-- Work instructions --
Return exactly the span of lines in the following data that opens with the line containing "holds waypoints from" and closes with the line containing "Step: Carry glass". Include nothing else.

*** Record extracts Section Begins ***

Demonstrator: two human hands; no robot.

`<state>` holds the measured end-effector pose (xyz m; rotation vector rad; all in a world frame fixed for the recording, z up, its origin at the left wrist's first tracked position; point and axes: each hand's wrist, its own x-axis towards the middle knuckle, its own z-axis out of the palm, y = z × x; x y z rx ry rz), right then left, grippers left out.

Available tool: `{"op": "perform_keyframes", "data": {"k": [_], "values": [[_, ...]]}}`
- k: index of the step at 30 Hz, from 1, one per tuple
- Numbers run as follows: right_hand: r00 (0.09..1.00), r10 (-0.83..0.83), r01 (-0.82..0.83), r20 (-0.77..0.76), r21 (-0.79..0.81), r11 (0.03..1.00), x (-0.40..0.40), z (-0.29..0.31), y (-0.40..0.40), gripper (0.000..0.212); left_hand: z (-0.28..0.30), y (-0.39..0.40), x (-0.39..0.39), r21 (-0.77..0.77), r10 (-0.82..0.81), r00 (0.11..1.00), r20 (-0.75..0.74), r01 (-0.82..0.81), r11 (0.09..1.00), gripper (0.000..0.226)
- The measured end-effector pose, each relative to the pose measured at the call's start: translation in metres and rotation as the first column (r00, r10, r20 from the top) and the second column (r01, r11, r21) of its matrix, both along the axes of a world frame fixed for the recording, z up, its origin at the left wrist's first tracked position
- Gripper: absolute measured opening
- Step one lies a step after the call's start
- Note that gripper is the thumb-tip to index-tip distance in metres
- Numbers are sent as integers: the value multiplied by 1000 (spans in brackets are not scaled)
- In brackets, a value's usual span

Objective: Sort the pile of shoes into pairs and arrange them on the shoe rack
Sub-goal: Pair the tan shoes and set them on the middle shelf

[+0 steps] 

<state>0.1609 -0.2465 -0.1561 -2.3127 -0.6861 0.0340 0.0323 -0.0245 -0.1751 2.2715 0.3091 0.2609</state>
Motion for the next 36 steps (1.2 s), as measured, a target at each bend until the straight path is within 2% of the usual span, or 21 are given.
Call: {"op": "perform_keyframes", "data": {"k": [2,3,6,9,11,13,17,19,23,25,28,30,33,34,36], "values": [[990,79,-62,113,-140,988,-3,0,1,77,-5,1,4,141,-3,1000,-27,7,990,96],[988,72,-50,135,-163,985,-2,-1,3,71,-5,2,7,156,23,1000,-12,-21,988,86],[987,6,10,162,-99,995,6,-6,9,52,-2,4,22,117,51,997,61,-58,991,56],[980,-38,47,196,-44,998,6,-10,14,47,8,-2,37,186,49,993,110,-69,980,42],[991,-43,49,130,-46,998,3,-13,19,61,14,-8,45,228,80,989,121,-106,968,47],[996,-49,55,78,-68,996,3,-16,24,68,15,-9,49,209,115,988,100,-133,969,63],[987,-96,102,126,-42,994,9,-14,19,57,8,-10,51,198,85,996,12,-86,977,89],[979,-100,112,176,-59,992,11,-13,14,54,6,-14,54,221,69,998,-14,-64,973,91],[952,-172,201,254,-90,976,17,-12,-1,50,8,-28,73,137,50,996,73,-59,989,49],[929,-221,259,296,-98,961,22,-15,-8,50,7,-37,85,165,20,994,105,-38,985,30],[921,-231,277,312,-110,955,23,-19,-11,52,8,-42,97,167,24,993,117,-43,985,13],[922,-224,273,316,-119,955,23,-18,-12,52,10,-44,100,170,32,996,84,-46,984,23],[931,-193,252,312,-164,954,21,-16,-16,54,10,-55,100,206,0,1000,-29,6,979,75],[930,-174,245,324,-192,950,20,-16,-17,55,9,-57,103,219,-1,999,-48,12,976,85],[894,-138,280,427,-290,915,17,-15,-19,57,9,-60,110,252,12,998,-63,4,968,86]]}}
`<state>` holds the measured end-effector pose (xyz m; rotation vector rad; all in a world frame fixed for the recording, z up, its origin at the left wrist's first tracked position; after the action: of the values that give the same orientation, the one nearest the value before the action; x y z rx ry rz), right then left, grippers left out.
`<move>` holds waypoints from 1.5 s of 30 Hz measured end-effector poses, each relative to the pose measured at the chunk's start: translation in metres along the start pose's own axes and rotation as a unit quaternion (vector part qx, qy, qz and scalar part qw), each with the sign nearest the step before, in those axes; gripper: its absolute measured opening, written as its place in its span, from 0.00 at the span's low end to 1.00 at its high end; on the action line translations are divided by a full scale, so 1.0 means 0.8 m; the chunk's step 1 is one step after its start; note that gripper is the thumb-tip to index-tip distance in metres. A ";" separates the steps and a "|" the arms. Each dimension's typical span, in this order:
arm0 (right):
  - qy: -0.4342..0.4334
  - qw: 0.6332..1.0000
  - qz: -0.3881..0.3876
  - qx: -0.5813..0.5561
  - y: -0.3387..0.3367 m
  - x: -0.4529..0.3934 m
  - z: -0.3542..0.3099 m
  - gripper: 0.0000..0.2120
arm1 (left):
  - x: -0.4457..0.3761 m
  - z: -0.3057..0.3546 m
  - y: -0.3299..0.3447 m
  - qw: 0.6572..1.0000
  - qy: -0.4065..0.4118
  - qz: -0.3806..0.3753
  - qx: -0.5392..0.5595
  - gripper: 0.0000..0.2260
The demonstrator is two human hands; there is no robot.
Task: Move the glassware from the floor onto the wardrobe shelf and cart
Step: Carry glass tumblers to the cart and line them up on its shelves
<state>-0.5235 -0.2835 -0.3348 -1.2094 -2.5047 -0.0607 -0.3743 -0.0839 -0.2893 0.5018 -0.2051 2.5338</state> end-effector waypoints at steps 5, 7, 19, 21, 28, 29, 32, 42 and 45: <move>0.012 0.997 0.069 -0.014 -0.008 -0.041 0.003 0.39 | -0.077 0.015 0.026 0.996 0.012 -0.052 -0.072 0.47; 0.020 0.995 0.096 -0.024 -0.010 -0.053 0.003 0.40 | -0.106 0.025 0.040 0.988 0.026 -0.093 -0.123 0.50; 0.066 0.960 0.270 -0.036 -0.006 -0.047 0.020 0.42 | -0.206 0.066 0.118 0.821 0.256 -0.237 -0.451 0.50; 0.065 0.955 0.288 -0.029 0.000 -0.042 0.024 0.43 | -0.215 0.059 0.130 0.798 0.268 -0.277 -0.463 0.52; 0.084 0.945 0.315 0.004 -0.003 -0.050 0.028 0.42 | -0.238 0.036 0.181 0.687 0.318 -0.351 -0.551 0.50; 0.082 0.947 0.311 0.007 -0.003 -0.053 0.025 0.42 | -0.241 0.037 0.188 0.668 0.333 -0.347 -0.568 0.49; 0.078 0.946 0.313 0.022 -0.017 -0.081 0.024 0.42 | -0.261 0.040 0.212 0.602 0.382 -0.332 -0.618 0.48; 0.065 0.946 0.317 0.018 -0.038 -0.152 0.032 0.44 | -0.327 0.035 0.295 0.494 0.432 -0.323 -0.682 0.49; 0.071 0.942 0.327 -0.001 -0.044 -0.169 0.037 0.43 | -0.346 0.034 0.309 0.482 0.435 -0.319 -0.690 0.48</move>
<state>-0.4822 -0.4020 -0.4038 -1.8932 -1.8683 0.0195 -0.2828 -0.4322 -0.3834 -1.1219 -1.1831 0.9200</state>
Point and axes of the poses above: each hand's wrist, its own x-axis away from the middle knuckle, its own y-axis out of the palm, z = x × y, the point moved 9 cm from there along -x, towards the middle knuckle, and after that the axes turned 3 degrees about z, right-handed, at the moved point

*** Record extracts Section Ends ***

-- Response to this exercise --
`<move>` holds waypoints from 1.5 s of 30 Hz measured end-effector poses, each relative to the pose measured at the chunk's start: translation in metres along the start pose's own axes and rotation as a unit quaternion (vector part qx, qy, qz and scalar part qw), each with the sign nearest the step before, in those axes; gripper: its absolute measured opening, written as its place in its span, from 0.00 at the span's low end to 1.00 at its high end; on the action line translations are divided by a full scale, so 1.0 means 0.8 m; the chunk's step 1 is one step after its start; note that gripper is the thumb-tip to index-tip distance in metres. A ";" separates the steps and a "|" the arms. Each dimension's typical span, in this order:
arm0 (right):
  - qy: -0.4342..0.4334
  - qw: 0.6332..1.0000
  - qz: -0.3881..0.3876
  - qx: -0.5813..0.5561
  - y: -0.3387..0.3367 m
  - x: -0.4529..0.3934 m
  - z: -0.3542..0.3099 m
  - gripper: 0.0000..0.2120
arm1 (left):
  - x: -0.4457..0.3761 m
  - z: -0.3057..0.3546 m
  - y: -0.3299..0.3447 m
  - qw: 0.6572..1.0000
  - qy: -0.4065..0.4118
  - qz: -0.3806..0.3753
  - qx: -0.5392..0.5595
  - gripper: 0.0000..0.2260
The demonstrator is two human hands; there is no robot.
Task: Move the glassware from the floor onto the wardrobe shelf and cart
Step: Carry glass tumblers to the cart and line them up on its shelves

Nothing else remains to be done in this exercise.